Blood Cultures release “Dunk On Me” music video
by John McCall
Shot on Kodak film and directed by Idle House and Blood Cultures, the “Dunk On Me” music video is seemingly vintage and innocent at first, before it goes into darker, unsettling territory. Blood Cultures, a New Jersey four-piece band, joins the ranks of masked or anonymously known members like bands Ghost, Gwar, KISS and Daft Punk. The theatrics, as you soon will find out in the video, are unsettling and become visuals of the passion found in the human psyche.
Before you can even press the play arrow on the screen, the still photo of a blonde, almost angelic fresh-faced girl stares at you. She dares you to press play. Her blond – nearly white eyebrows, and sheet white-skin is splattered by blood. Her blue eyes are dead with emotion. That stare! Once you do hit play, the roller coaster leaves the station.
The protagonist, the blonde -teenager is back, and she’s in a school locker room.
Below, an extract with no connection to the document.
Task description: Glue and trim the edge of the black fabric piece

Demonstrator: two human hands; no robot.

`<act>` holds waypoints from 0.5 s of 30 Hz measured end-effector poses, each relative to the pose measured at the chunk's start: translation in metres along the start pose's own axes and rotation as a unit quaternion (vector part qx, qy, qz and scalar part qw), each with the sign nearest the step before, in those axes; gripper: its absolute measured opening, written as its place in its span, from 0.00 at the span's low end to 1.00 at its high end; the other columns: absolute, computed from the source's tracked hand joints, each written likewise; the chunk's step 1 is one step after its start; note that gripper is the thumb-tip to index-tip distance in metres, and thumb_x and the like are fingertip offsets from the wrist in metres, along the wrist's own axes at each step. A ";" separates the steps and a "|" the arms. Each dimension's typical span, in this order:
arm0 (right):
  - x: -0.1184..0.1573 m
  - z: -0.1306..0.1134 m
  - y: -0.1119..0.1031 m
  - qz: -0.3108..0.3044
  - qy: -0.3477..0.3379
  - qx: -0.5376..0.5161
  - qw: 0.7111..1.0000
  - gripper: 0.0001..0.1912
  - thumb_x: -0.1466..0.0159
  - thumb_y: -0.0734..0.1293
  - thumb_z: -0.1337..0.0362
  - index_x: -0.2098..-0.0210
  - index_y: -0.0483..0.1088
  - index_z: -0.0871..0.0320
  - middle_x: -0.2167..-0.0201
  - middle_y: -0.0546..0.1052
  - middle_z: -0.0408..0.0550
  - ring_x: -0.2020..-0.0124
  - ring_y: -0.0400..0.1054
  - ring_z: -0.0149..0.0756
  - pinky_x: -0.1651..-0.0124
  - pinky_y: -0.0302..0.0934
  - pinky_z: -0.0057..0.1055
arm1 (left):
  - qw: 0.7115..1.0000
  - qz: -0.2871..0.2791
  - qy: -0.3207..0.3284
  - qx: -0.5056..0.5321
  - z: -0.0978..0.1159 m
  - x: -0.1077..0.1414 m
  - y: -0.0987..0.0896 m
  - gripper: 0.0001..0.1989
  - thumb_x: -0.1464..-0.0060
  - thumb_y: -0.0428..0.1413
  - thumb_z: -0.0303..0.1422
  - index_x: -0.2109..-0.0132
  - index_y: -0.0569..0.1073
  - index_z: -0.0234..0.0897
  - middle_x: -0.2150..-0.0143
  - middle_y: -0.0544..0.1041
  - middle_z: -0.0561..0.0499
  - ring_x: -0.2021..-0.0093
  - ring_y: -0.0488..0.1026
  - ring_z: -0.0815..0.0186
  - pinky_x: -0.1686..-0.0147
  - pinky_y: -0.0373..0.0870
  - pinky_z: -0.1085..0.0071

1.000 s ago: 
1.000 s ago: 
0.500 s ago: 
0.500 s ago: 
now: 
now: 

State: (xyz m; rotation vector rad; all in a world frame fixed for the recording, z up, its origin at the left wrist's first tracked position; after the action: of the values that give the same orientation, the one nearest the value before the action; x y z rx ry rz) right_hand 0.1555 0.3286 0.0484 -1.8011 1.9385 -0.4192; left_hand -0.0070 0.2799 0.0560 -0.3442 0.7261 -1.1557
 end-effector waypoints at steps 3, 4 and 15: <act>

The viewer only sees her from the back, taking a shower. The Kodak film has a filter to it that makes it feel like the story unfolding happened in the late 60s, the hues of aqua blues and water parading down from the shower head matt down her hair to an almost silver grayish vision. A few quick edits later and the scene shows two high school boys wrestling on a matt, while a trio of girls in school gym clothes look upon the grapplers.
The blonde returns to the gym doors, she’s all cleaned up and dressed in the school’s plaid jumper. Her gaze hints towards the other students. As the dreary, synthesizer broodily starts, the camera zooms into the middle student – a female – and the protagonist visually sighs and yearns. As the vocals start – it’s hard to decipher what she’s singing, and admittedly it’s easier to fall victim to the story unfolding visually.
She’s then on the couch back at her house – reds, yellows and an inferred happy home with her mom and dad gazing lovingly at her from the staircase. There are family pictures on the wall. Quick edits later – very dark images and sounds – and we’ve moved back to the high school, our blonde friend is joined by two girls – wearing matching plaid jumpers and dancing erotically. The trio is looking straight at the camera. Crashing cymbals and murderous sounding shrieks and electronic shrills show the girls walking straight down the school’s hallway. The principal, another adult with caring eyes, stands in the hallway looking at them as they leave the double-doors.
Next up is a forest scene of burning ‘Bay Side Tigers’ sports or varsity jackets. As the edits are rushed and blood becomes the norm, we’re back to a calmer, friendly scene of our new favorite blond brushing the hair of the initial girl in the gym.
We discover, that the blonde has stabbed to death the wrestler, as well as her female friend has been slit in the throat. “They don’t know me like you do” is sung over and over – the chorus clings to you like the images of a knife going into the wrestlers abdomen. The parents, the teacher, they are all singing “they don’t know you like I do.”
Now that you have the shivers and the song has pierced your soul, the Blood Cultures do a remarkable job of matching the energy and fervent passion in “Dunk On Me.” I’m a bit perplexed on the use of “dunk” but the mood and the general beat to the song is unforgettable. It’s a solid rock effort exploring jealousy and dark, dark spaces of the mind and soul.